Many people are experiencing poverty faster than the economic pain felt at the height of the pandemic.

UNDP noted that 125 million people experienced poverty for about 18 months during the pandemic’s lockdowns and shutdowns, and more than 7,100 in just three months after Russia invaded Ukraine in late February. Ten thousand.

“It’s very fast,” said George Molina, chief economist at UNDP and author of the report.

Some of the countries most affected by inflation include Haiti, Argentina, Egypt, Iraq, Turkey, Philippines, Rwanda, Sudan, Kenya, Sri Lanka and Uzbekistan.

In countries such as Afghanistan, Ethiopia, Mali, Nigeria and Yemen, inflation has a greater impact on those already at the minimum poverty line.

The total number of people living in or vulnerable to poverty exceeds 5 billion, or just under 70 percent of the world’s population.

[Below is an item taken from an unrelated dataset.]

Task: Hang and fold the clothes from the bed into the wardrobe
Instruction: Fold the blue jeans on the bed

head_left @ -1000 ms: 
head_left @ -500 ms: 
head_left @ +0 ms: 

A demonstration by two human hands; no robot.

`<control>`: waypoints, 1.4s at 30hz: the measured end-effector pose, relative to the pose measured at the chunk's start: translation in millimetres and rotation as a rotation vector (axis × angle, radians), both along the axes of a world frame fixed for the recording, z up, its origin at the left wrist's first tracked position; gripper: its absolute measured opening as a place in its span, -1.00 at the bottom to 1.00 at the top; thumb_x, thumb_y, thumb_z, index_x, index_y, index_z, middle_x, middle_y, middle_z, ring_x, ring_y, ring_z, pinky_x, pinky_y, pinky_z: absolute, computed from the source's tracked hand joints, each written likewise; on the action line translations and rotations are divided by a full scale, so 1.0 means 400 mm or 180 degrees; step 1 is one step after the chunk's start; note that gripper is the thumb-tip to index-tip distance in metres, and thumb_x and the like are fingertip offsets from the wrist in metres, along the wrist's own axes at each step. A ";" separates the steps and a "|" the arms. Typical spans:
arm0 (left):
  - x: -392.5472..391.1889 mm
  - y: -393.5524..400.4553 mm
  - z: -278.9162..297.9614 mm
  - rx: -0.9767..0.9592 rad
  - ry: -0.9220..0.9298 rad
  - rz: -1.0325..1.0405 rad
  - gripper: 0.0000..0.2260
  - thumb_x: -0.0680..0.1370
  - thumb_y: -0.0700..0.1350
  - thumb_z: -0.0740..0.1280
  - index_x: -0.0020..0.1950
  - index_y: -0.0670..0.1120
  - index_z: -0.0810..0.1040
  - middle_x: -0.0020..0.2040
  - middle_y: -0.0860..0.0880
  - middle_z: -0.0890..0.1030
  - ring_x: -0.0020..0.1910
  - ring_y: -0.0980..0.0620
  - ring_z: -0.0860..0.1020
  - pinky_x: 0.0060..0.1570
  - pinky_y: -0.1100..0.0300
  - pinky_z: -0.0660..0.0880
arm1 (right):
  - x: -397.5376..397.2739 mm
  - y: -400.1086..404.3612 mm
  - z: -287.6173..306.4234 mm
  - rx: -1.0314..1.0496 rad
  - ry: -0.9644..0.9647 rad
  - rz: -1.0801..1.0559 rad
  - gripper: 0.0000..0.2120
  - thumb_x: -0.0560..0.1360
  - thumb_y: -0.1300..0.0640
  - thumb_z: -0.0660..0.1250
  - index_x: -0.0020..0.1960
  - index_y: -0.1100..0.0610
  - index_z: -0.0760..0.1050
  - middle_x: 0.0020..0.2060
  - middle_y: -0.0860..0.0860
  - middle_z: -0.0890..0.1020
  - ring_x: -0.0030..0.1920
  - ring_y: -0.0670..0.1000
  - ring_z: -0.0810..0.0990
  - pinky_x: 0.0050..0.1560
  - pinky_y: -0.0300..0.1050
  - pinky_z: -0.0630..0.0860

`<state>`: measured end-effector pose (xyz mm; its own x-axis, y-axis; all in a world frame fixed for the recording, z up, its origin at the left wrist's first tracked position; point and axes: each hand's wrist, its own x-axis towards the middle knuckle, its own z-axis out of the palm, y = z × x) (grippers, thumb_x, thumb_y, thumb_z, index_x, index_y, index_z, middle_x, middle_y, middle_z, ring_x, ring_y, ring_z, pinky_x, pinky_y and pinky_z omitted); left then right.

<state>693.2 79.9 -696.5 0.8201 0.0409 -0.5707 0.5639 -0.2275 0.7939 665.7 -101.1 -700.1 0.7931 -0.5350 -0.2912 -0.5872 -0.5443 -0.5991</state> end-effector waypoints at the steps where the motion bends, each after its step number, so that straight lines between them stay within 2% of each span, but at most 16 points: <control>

A separate United Nations report released Wednesday said world hunger rose last year, with 2.3 billion people facing moderate or severe difficulties getting enough food — and that was before the war in Ukraine.

Mr Steiner said the global economy needed to pick up the pace, adding that there was enough wealth in the world to deal with the crisis, “but our ability to act in unison and quickly is a limiting factor”.

Rather than spending billions of dollars on comprehensive energy subsidies, the United Nations Development Programme recommends that governments prevent an additional 52.6 million people at $5.50 a day through targeted cash transfers to pay for those most affected into poverty.

To allow cash-strapped and indebted developing countries to achieve this, the United Nations Development Programme has called for an extension of debt payments for the world’s richest nation during the pandemic.

Mr Steiner said doing so was not only an act of charity but also an “act of rational self-interest” to avoid other complex trends, such as the collapse of the country’s economy and the popular protests already taking place in communities around the world.

Before the war, Russia was the world’s largest exporter of natural gas and the second largest exporter of crude oil.

Russia and Ukraine together account for nearly a quarter of global wheat exports and more than half of sunflower oil exports.